Gene Expression Profiling Combined with Bioinformatics Analysis Identify Biomarkers for Parkinson Disease

  • Hongyu Diao, 
  • Xinxing Li, 
  • Sheng Hu, 
  • Yunhui Liu
PLOS
x

Abstract

Parkinson disease (PD) progresses relentlessly and affects approximately 4% of the population aged over 80 years old. It is difficult to diagnose in its early stages. The purpose of our study is to identify molecular biomarkers for PD initiation using a computational bioinformatics analysis of gene expression. We downloaded the gene expression profile of PD from Gene Expression Omnibus and identified differentially coexpressed genes (DCGs) and dysfunctional pathways in PD patients compared to controls. Besides, we built a regulatory network by mapping the DCGs to known regulatory data between transcription factors (TFs) and target genes and calculated the regulatory impact factor of each transcription factor. As the results, a total of 1004 genes associated with PD initiation were identified. Pathway enrichment of these genes suggests that biological processes of protein turnover were impaired in PD. In the regulatory network, HLF, E2F1 and STAT4 were found have altered expression levels in PD patients. The expression levels of other transcription factors, NKX3-1, TAL1, RFX1 and EGR3, were not found altered. However, they regulated differentially expressed genes. In conclusion, we suggest that HLF, E2F1 and STAT4 may be used as molecular biomarkers for PD; however, more work is needed to validate our result.

Introduction

Parkinson disease (PD) is a common chronic neurodegenerative disorder characterized by selective loss of dopaminergic neurons from the substantia nigra and presence of Lewy bodies [1]. The obvious symptoms are tremor at rest, muscle rigidity, bradykinesia and other movement-related symptoms [2]. PD is difficult to diagnose in its early stages, and when it was diagnosed, the only treatment involved boosting inadequate levels of dopamine in the brain, which did not eliminate all symptoms. Therefore, it is of significantly importance to find molecular biomarkers of PD to improve diagnosis accuracy, monitor disease progression and develop therapeutic interventions.

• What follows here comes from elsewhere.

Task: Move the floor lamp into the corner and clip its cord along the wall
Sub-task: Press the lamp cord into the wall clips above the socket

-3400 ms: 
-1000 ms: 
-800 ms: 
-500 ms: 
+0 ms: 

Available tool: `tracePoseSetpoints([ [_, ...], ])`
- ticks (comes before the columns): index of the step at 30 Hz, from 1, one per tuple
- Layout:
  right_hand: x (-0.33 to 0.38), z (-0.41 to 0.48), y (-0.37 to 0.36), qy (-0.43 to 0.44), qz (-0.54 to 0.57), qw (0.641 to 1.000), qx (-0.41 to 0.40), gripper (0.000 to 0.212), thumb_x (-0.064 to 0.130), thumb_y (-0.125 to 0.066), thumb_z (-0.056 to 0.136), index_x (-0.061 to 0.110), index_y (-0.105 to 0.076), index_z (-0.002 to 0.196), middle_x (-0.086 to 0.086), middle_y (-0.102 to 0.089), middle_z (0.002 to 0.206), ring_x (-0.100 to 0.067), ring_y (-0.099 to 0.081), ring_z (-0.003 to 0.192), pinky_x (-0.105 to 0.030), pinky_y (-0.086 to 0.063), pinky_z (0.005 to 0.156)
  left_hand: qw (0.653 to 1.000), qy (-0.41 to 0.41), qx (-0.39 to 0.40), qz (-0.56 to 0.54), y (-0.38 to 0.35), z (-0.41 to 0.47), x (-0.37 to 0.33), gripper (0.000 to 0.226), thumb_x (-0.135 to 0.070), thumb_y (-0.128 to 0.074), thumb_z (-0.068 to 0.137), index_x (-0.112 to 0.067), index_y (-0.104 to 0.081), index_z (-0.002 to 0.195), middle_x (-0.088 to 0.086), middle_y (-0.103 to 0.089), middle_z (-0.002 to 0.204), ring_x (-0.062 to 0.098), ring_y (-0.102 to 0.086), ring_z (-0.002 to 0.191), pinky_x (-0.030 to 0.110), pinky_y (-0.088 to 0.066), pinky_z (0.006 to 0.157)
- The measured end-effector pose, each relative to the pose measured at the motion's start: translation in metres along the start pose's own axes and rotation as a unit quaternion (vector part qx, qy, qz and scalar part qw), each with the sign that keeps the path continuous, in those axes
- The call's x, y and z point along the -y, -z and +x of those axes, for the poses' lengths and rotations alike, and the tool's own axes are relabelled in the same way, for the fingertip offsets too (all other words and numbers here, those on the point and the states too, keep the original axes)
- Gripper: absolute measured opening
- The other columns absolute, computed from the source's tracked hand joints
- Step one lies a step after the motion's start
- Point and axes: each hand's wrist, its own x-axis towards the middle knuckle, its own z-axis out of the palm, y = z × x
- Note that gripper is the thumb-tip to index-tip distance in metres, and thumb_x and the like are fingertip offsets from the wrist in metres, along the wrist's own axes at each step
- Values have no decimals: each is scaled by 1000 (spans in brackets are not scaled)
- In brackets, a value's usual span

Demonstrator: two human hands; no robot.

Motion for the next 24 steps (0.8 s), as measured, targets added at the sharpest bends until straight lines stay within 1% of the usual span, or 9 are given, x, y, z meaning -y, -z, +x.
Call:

The etiology of PD remains a puzzling mix of environmental factors, genes and the aged brain [3], [4]. Epidemiological research indicates that exposure to pesticides elevates the risk of PD. By contrast, caffeine and tobacco are associated with reduced risk [5]. In recent years, several causative genes of PD have been identified, including α-synuclein (SNCA), parkin (PARK2), UCHL-1 (PARK5), PINK1 (PARK6), DJ-1 (PARK7), LRRK2 (PARK8) and ATP13A2 (PARK9) [6], [7]. These PD-linked molecules are candidate biomarkers for PD [8]. Among them, the levels of DJ-1 and α-synuclein in human cerebrospinal fluid and blood between PD patients and non-PD controls are the most frequently tested biomarkers in previous studies; however, the results are conflicting [9], [10], [11], [12], [13]. At this stage, neither DJ-1 nor α-synuclein alone appears to be satisfactory as the biological biomarker for PD. Besides, changed levels of Urinary 8-hydroxydeoxyguanosin (Urinary 8-OHdGe) and proinflammatory cytokines such as tumor necrosis factor α (TNF-α), interleukin 6 (IL-6) and interleukin 1β (IL-1β) are also been studied as biomarkers for PD [14], [15]. Godau et al. recently showed that the levels of serum insulin-like growth factor (IGF-2) were significantly higher in PD patients than that in controls [16].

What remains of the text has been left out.